Building a relationship with yourself is one of the hardest things to do. It seems counter intuitive at times, until you learn that it’s the whole point of your life. Everyone else and everything else is simply there to give you a chance to notice where you aren’t caring for and loving yourself.

There are so many tough lessons for us all to learn, until we realise how to make it easy on ourselves. A lot of that is down to resistance and perspective. Without resistance things flow. To stop resistance, change your perspective.

If only it were that simple!

I got into the world of personal development after my marriage broke down. Or, I’d be more correct in saying after I broke down in my marriage.

faceless woman and mask against wall The people who show up in a relationship are often not themselves.

I wasn’t, and I’m sure you’ll have been in a relationship – business or personal – when you haven’t been yourself.

So if the person who isn’t showing up, then chooses to show up, it’s almost like an affair, there’s a third-party.

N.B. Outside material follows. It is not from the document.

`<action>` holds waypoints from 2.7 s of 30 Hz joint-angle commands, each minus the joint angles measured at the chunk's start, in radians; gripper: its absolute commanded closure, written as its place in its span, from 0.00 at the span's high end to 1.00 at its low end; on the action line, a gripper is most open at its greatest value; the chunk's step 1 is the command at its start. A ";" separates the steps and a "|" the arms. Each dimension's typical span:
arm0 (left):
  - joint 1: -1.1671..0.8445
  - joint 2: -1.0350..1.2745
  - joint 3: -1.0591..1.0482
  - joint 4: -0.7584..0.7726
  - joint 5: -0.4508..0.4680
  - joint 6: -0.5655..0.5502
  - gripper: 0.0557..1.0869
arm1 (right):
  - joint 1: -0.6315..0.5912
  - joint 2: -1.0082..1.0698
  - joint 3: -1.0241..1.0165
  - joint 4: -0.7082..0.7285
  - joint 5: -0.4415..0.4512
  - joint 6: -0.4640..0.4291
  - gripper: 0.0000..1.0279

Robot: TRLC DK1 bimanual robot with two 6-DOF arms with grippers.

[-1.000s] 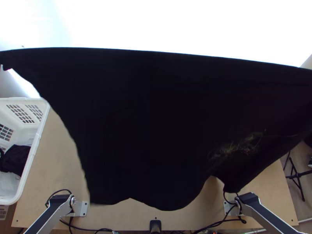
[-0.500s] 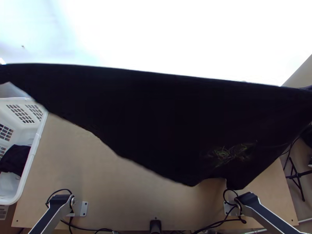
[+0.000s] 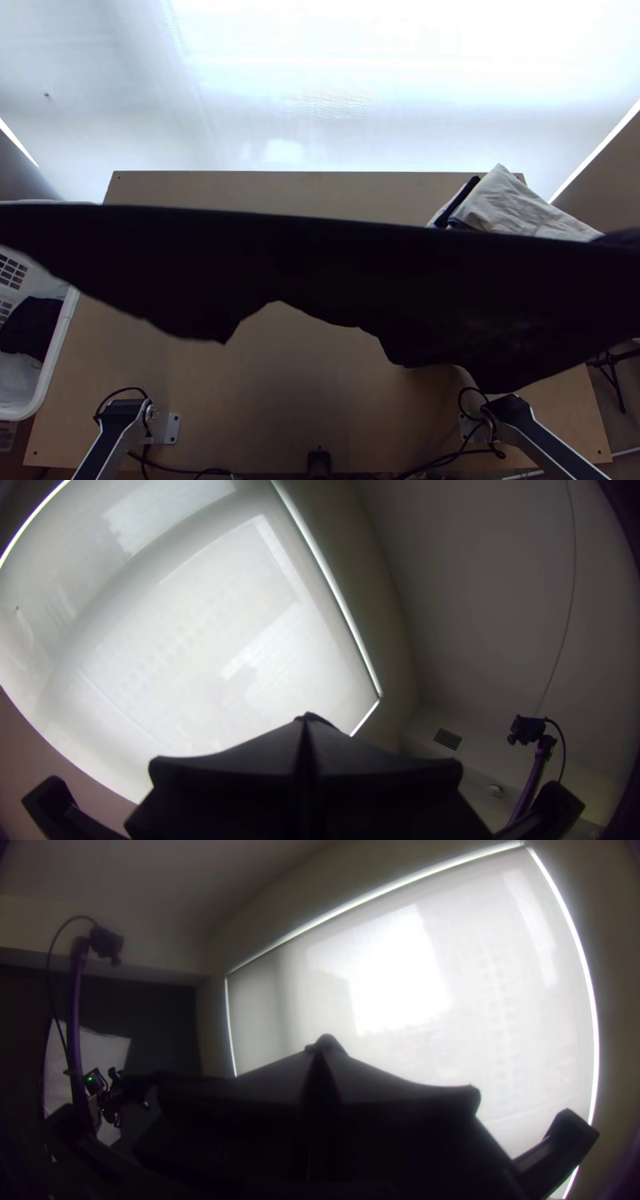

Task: Fold the t-shirt

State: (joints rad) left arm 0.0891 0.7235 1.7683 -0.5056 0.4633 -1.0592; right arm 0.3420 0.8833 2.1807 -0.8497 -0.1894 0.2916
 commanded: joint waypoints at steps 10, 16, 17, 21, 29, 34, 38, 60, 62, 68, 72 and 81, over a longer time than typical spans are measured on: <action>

Given that all day, everyday, you are relating to others, it would be extreme self-care to relate as you, the real you, the one you sometimes don’t like and would rather you’d left at home!

One of the things that used to stump me was knowing who I really was in order to be that person. When I started paying attention to my thoughts, my feelings and my body, I soon found what felt good and what didn’t.

I spent ages just getting to know when I was feeling naturally good, and when I was feeling unnaturally charged or drained. Unnaturally charged or drained seemed to come about through the wrong food, the wrong situations, the wrong company, the wrong words, the wrong answers etc. Following the advice in the rest of this glorious series, will give you starting points to help you find the natural you.

If you knew how to turn up as yourself in your relationship, what would that mean you had to start doing, or stop being?